Input for this task section start

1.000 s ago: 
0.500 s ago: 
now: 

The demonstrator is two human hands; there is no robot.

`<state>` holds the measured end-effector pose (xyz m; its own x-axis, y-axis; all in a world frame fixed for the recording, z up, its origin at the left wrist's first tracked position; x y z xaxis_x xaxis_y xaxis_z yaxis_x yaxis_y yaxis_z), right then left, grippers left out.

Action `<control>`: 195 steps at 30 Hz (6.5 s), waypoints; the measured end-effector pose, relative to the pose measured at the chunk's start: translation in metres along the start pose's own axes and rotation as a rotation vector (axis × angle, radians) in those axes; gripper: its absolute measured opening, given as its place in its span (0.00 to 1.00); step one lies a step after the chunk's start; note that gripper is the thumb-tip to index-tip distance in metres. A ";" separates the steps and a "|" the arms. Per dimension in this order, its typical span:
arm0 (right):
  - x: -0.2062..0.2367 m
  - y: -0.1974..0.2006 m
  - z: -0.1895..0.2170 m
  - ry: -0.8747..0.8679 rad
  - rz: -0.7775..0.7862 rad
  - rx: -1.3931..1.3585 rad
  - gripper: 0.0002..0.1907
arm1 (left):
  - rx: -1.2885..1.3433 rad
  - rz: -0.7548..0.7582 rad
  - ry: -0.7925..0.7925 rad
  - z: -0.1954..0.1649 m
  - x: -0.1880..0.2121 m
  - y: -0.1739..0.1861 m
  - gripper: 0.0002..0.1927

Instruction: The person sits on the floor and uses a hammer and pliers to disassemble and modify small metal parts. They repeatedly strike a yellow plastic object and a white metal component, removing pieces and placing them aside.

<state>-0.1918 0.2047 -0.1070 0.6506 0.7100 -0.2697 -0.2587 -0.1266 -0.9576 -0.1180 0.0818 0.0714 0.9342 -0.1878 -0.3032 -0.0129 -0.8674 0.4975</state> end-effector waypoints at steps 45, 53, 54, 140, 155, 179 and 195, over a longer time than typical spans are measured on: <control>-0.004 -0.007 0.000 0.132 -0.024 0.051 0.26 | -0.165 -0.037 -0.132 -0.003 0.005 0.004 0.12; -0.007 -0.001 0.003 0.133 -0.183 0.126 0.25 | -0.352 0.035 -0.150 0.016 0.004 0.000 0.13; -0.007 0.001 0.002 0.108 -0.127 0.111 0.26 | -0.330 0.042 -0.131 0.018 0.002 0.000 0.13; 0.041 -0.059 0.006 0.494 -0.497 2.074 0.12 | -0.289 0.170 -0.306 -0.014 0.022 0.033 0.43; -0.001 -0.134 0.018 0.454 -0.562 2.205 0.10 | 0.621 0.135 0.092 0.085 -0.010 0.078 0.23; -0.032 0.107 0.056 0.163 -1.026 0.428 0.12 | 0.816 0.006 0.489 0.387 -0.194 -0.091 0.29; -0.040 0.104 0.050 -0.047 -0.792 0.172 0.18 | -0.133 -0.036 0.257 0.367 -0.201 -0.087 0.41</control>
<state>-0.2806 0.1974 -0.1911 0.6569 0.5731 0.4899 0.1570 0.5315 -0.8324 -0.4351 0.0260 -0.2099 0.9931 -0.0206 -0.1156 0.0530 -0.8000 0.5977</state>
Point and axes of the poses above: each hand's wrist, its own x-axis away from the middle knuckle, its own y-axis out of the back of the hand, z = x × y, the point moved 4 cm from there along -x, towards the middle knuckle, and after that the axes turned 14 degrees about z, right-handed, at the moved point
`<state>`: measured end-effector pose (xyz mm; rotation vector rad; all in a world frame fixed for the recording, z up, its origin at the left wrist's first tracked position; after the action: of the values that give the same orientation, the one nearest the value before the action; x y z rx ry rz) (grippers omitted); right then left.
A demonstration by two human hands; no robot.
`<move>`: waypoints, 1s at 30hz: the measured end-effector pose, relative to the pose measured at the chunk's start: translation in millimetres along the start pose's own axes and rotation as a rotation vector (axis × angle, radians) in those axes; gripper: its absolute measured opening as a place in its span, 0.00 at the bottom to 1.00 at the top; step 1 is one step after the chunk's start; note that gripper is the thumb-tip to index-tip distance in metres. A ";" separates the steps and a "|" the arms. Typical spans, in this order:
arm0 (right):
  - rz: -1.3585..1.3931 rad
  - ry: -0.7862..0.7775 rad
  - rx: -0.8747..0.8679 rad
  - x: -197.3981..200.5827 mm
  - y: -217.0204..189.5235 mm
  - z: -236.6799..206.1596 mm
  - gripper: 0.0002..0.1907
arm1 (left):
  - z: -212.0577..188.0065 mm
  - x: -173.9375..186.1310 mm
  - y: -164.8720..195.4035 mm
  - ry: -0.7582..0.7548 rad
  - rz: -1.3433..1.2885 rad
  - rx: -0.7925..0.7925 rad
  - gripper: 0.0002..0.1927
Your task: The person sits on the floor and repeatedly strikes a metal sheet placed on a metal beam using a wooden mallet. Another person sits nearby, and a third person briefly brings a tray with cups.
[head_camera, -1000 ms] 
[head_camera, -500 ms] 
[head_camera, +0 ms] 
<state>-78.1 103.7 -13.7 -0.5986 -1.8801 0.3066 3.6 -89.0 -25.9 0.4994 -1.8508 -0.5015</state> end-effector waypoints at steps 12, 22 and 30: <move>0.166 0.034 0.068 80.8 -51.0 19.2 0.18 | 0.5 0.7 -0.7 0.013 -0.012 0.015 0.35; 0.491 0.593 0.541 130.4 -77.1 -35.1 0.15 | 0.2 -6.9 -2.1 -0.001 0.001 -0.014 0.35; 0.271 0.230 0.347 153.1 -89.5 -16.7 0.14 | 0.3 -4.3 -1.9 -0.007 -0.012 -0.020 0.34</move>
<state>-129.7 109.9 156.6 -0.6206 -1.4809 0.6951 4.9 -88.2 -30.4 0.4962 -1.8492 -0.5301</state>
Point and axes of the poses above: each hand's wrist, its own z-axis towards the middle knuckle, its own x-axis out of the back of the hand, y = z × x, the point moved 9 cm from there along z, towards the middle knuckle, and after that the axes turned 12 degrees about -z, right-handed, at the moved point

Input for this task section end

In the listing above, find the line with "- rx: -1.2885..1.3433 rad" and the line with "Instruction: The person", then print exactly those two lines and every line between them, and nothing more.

Task result
  - rx: -1.2885..1.3433 rad
  - rz: -0.7548..0.7582 rad
  - ry: -0.7925..0.7925 rad
  - z: -0.1954..0.1649 m
  - x: -0.1880..0.2121 m
  - y: -0.1739..0.1861 m
  - gripper: 0.0002..0.1927

Instruction: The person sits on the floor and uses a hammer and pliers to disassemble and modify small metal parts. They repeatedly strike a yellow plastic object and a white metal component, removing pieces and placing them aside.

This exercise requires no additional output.